During that terrible journey into the Soviet Arctic in the sealed and crowded Stolopinskis (railway cars hideously designed for prisoner transportation), those words came often to my mind. There was comfort in them, knowing that Our Lord, too, had undergone complete despair. They are perhaps the most compassionate words He ever said, embracing as they do all men’s agony.

Later, even while that journey lasted, I could say those other words which follow: “Father, into Thy hands I commit my spirit.” For me this did not promise death; I was supposed to go on living until this unspeakable ordeal was completed and I could give my witness. Before the trip was over, I was reconciled.

It was August when the trip began, October when we finally reached Vorkuta, the slave-labor camp [described in Solzhenitsyn's book, The Gulag Archipelago], which was our destination, a name more to be feared than any other but which came to have another meaning than horror to me, for it was there I found that the Russians, too, want Christianity. This I could not know, however, as at last... we came to the border of the Soviet Socialist Republics....

Through its few carefully guarded gateways pass only such Soviet citizens as the government trusts to have contacts with foreigners, and into the U.S.S.R. come only such visitors from abroad as the Communists think it to their advantage to admit. No newspapers, magazines, books, or personal letters can come into Russia over this border without first passing the rigid communist censorship....

The purpose of this incredible barrier placed between the Russian people and the rest of the world is to permit the master-minds of the Kremlin to impose the ideology of Communism upon their subjects, and to lead them through all the twists and turns of the “party line.” The Soviet leaders try to keep the carefully conditioned minds of the Russian people free from contact with any other political ideas; especially, they want to keep from their people a true knowledge of conditions in the outside world so that they will believe that under Communism life is better than anywhere else in the world.

This barrier is designed not only for political purposes but to protect the cult of atheism in Russia by shutting out the concept of God from one-sixth of the world’s surface! The Russian government, committed officially ... to the proposition that God is a myth and religion an opiate for oppressed working classes, fears the Christian religion above all others.

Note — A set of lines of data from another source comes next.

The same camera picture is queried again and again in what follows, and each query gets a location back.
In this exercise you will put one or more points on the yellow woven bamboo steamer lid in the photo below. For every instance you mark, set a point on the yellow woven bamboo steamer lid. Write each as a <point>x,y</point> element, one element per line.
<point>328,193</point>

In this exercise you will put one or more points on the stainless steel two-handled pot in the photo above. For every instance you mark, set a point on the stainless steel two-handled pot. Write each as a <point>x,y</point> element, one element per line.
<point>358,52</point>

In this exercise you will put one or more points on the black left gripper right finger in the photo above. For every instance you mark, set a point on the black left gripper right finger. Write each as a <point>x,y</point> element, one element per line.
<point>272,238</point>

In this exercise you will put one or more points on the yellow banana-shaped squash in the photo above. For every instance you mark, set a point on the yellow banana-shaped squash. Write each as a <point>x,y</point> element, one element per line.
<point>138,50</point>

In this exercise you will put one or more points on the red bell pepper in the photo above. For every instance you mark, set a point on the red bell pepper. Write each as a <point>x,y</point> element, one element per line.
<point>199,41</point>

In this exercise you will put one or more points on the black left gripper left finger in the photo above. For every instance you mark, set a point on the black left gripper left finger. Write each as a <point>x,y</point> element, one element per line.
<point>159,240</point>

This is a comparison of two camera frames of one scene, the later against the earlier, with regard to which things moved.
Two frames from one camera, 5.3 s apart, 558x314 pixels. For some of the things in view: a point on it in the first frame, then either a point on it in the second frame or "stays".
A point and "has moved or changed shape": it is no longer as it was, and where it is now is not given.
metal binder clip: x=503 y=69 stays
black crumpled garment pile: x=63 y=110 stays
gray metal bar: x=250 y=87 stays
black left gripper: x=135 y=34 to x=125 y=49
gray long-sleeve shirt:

As our prison car passed through the barricades, we were going into the Land of the Godless. Here, then, was the nation which had tried to outlaw God. But can God be outlawed?

After the October Revolution of 1917, the Communists had ruthlessly persecuted the Christian, Jewish, and Moslem religions until two-thirds of the clergy had been liquidated and four-fifths of all church buildings had been closed or turned into museums for instruction in “scientific atheism.” Here was a country in which for thirty years not a single Bible had been allowed to be printed, where children were taught in the schools that God is a mythical deity invented by capitalists and exploiters, and where suspicion dogged every Russian who dared attend public worship.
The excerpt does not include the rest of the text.